InfestationcozaThis is what LDF events look like. Image from Infestation website.

The London Design Festival is where designers come to party and to launch their new work each year. People get excited about what others in their network have been working on over the past year, and support each other by going to launch parties. There’s free booze and opportunities to meet your design heroes every night during LDF if you know where to go, and you’re constantly surrounded by beauty. It’s a hugely exciting, buzzy thing to be part of.

When I got into service design, I was really sad to leave the festival behind for a bit. I couldn’t understand why service design wasn’t part of LDF. Why was LDF only showing product and furniture design? There’s so much more to design than just those disciplines, especially in this creative melting pot of London.

In 2014, by chance, I bumped into someone who used to work for LDF at a gallery. I knew him from having volunteered for the festival as a student.
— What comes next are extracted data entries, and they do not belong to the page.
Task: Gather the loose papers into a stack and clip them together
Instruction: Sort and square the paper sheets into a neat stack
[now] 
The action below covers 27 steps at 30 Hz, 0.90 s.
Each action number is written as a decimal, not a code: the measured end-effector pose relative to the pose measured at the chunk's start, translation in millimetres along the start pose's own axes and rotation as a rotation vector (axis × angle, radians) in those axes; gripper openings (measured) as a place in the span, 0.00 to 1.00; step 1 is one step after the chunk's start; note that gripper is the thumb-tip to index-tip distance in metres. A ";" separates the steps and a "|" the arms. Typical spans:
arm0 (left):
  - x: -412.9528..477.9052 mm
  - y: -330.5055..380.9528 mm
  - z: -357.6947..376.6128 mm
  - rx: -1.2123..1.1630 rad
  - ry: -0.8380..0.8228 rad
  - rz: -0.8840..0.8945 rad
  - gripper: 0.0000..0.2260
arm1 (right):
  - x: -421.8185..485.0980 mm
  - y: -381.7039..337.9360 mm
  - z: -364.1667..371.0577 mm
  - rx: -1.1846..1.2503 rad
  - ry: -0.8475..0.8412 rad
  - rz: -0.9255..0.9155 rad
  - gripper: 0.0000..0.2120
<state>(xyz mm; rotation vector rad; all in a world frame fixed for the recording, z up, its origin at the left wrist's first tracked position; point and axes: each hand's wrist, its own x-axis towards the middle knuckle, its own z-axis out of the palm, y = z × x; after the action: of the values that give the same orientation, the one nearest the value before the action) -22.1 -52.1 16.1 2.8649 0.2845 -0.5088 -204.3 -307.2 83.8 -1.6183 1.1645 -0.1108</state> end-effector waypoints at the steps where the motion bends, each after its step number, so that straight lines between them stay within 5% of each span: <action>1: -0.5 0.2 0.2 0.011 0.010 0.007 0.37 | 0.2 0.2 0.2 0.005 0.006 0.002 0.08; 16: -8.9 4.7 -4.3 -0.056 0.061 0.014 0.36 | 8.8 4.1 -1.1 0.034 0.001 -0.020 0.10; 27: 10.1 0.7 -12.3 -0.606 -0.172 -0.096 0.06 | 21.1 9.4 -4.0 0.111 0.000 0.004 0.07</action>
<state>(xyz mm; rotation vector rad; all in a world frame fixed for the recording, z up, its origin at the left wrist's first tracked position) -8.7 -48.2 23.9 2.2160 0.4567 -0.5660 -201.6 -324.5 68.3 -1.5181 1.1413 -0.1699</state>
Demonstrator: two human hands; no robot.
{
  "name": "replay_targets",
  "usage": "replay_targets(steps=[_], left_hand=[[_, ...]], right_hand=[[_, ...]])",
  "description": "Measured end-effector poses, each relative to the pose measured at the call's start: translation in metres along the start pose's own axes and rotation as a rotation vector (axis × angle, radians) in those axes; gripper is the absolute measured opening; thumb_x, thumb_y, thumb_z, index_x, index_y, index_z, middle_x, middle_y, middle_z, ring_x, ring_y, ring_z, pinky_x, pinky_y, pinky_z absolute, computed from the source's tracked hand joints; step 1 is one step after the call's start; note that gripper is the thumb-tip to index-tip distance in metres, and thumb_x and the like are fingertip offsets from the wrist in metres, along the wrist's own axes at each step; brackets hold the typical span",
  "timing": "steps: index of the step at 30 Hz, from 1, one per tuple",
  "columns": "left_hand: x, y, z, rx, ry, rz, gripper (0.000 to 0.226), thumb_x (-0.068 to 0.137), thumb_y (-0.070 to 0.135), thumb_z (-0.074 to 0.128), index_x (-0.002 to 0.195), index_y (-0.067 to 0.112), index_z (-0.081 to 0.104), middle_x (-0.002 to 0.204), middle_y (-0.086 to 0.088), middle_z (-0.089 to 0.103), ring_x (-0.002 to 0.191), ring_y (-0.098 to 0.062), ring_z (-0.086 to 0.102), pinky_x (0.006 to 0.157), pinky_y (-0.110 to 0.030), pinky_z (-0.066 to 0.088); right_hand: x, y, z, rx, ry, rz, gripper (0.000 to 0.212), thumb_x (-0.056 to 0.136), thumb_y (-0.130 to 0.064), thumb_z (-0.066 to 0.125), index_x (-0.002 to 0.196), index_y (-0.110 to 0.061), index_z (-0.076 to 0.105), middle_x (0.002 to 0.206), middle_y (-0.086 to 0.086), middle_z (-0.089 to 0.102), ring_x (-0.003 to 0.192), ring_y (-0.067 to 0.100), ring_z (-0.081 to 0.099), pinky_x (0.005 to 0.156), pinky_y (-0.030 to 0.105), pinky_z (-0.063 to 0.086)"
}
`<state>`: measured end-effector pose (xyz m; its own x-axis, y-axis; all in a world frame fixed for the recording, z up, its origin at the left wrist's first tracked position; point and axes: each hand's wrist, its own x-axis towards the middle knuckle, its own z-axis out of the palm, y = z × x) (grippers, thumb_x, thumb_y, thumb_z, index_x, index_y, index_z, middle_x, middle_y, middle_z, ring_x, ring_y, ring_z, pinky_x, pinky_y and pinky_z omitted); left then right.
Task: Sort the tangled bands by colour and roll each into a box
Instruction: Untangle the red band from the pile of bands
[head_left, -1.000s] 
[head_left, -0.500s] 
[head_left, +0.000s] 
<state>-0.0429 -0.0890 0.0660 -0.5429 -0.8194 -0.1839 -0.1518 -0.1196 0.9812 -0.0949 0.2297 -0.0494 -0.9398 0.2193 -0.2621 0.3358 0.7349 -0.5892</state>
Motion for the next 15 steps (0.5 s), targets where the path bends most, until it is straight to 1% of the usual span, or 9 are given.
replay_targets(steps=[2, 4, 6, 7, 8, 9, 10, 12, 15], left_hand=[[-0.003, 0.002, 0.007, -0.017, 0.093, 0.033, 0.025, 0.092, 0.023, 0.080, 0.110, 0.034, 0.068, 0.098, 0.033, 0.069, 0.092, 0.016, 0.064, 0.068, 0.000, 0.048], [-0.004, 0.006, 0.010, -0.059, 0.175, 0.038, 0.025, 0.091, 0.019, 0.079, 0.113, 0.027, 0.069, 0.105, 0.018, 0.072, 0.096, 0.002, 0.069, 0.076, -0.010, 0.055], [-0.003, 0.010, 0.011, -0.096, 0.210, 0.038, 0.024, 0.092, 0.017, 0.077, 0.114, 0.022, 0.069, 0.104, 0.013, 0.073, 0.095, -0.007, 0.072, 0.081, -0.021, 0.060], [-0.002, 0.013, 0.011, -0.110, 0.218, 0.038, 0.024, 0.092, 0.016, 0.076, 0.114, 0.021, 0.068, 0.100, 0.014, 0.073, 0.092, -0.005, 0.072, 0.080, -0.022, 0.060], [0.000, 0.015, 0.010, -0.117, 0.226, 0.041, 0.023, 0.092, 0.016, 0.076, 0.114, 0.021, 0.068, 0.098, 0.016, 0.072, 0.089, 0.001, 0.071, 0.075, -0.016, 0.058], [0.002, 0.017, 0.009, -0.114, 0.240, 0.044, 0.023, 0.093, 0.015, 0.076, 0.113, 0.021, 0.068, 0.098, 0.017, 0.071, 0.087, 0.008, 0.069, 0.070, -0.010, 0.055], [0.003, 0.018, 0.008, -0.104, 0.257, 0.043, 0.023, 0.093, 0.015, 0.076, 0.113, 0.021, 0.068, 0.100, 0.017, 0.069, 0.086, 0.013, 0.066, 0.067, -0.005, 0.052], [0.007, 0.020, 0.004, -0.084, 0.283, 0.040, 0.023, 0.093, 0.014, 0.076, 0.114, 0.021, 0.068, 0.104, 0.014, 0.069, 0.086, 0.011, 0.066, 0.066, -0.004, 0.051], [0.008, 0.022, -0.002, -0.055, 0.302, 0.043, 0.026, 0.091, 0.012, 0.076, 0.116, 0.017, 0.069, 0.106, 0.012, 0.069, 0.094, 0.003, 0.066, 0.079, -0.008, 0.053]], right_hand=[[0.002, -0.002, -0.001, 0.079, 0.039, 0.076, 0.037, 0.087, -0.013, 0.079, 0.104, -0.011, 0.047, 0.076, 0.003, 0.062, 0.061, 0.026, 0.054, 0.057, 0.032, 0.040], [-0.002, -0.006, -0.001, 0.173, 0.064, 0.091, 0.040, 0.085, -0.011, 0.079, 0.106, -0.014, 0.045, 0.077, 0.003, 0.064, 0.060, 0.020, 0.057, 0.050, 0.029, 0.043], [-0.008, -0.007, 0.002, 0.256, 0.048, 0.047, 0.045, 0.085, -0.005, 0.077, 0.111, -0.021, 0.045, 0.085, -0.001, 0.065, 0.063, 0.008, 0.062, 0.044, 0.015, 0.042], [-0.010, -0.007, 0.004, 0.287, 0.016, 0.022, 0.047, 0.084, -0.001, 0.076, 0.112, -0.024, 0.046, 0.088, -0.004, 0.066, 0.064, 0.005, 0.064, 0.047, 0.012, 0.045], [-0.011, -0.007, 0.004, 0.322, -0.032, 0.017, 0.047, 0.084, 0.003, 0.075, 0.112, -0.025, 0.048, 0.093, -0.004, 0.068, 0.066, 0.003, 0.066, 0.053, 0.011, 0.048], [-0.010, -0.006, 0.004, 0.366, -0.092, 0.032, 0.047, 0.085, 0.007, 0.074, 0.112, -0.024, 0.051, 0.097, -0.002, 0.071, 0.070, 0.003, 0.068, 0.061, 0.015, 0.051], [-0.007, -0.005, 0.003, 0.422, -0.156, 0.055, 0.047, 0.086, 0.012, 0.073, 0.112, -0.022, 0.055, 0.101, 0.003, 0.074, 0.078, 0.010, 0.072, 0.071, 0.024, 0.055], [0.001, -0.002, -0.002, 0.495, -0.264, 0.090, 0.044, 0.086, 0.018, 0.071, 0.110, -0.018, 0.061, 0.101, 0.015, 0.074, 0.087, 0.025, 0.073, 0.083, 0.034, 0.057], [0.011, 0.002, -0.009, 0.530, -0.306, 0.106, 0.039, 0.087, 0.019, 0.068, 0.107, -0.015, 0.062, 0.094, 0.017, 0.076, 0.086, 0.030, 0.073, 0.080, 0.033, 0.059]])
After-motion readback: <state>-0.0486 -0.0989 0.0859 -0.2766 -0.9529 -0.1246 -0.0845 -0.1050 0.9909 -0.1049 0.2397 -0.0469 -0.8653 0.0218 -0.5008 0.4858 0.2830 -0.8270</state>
I started complaining about service design not being part of LDF, and he agreed that a change should be made… and gave me his new card: he’d become the director of 100% Design (a big important commercial design show).

After that, I HAD to do something. I met up with a few people I knew, who encouraged me and helped with the practicalities. We had a big service design event at Designersblock in 2014, and then 15 events across London in 2015, and this year, we’re planning about 20 even better events.

We’re not affiliated with the London Design Festival: we’re ‘fringe’ in that we’re happening outside the bounds of LDF. It kind of works well because service design is still ‘fringe’ as a discipline right now.

Apart from having a great party, the festival aims to tackle some teething problems of the emerging service design industry. Three big ones:

  • Not enough people have heard of service design.
  • It is difficult to get a job as a junior service designer.
  • There’s not enough sharing of best practice in a safe critical environment – something we very much need to enable positive useful growth of the discipline.

So, here is what the service design fringe festival aims to do…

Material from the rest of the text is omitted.